On Friday, Collins' office would not reveal if she is backing Trump's reelection bid, a day after Republican Sen. Lisa Murkowski said she was "struggling" with whether to support Trump in 2020, something that prompted the President to attack the Alaska senator.

"Our country is facing a confluence of the worse pandemic hitting our country in a century, an economic depression and a killing that laid bare the racial injustice that still taints our country," said Annie Clark, a spokeswoman for Collins. "Right now, Sen. Collins is focused on doing her job."

One of the events Collins is participating in on Friday: A virtual fundraiser with Senate Majority Whip John Thune to benefit her campaign, according to a copy of the invite obtained by CNN. Political action committees that want to sponsor the event are asked to pay $5,000, while individuals are asked to donate up to $2,800. Participants are asked to pay $1,000 to attend, the invites says.

The campaign confirmed the fundraiser is one of the events Collins is participating in Friday.

Collins, who didn't support Trump in 2016, has declined to say whether she voted for Trump in the March primary in her state. When asked by CNN at the time if she voted for Trump, she said: "I already answered that question."

Collins was referring to comments she made just days earlier to WCSH in Portland, Maine. In that interview, she didn't say if she voted for Trump.

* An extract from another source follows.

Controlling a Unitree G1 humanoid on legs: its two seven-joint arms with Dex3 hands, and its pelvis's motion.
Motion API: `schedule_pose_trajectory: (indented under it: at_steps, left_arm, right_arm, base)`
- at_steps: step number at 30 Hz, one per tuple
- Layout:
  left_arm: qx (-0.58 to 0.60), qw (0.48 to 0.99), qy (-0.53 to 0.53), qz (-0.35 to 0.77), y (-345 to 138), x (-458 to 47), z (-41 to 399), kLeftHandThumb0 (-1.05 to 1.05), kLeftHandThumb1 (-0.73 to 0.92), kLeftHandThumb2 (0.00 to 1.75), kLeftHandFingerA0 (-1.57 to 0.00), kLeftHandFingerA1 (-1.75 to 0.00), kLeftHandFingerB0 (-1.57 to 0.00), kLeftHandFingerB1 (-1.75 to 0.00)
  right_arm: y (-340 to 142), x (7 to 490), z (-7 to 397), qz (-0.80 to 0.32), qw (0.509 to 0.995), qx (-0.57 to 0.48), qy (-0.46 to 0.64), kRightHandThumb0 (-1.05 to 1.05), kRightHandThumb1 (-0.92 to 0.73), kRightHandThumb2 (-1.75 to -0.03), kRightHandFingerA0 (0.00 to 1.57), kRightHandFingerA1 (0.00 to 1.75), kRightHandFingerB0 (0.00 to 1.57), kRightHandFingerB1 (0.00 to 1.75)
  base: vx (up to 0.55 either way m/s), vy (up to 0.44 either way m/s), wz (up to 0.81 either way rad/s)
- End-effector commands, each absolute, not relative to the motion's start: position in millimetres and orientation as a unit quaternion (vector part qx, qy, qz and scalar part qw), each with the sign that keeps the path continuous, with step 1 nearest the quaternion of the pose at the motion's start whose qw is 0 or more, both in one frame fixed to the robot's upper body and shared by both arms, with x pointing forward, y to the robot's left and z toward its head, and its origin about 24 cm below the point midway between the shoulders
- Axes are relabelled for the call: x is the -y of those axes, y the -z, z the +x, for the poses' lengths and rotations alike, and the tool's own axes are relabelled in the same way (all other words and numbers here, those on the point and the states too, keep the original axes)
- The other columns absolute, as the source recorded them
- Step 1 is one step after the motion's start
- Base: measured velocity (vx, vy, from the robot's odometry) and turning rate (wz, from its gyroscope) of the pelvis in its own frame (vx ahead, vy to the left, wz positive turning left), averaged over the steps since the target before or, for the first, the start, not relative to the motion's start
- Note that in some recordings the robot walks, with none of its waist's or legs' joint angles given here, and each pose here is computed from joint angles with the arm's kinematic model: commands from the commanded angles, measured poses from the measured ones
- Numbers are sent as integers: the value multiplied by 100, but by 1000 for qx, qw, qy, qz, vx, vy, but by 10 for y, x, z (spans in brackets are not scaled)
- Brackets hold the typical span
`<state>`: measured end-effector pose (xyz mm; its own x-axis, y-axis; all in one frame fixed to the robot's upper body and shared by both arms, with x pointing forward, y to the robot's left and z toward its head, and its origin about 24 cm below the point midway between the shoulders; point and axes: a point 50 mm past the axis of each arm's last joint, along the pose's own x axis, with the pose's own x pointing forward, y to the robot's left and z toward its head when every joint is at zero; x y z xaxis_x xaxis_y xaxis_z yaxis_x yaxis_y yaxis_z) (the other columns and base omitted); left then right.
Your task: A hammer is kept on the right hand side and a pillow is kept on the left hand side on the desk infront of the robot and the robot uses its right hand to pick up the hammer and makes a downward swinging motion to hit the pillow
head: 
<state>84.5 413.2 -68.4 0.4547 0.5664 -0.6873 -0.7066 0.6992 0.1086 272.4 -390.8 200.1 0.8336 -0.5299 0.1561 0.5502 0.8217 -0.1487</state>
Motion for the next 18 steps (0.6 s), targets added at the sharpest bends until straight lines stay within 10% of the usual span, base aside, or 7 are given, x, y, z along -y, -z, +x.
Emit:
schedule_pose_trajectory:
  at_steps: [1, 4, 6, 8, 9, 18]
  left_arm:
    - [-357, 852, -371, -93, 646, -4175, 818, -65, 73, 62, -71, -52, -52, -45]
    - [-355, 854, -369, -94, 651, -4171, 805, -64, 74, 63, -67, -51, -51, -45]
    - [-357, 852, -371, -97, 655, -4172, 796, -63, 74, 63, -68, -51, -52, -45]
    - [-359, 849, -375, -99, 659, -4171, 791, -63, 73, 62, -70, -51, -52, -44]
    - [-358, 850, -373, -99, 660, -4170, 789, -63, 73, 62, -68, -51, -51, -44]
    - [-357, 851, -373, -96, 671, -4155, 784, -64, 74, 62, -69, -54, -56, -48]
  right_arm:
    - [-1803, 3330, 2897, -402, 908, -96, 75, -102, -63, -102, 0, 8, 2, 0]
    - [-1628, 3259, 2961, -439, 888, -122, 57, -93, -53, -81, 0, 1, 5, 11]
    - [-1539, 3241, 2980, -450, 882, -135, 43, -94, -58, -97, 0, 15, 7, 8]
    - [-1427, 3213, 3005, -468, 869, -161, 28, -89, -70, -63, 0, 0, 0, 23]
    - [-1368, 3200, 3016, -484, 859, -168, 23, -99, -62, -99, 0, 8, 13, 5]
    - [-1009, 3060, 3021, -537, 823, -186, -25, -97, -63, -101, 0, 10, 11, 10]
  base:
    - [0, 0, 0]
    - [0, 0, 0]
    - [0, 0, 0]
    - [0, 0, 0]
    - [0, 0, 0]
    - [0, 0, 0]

"I have voted by absentee ballot, just to make sure that I voted," Collins told the station. "And I would note that it's on the Democratic side that there are eight candidates, and my likely opponent as well as the governor and many other Democratic officials have not said who they are going to choose in what is a contested Democratic ballot. I'm focused on my job and also on my own campaign, and I'm just not going to get involved in presidential politics."

While Collins has sided with Trump on some major fights, including voting to confirm his Supreme Court nominees and to acquit him during his impeachment trial, she also backed an effort to hear from witnesses during the trial and voted against a bill to repeal a portion of the Affordable Care Act in 2017.

This week, Collins was one of the few Republicans to sharply criticize Trump's Monday photo-op in front of a church near the White House after protestors were cleared from the area by police force.

"It was painful to watch peaceful protestors be subjected to tear gas in order for the President to go across the street to a church I believe he's attended only once," Collins told reporters this week. "I thought the President came across as unsympathetic and insensitive to the rights of people to peacefully protest."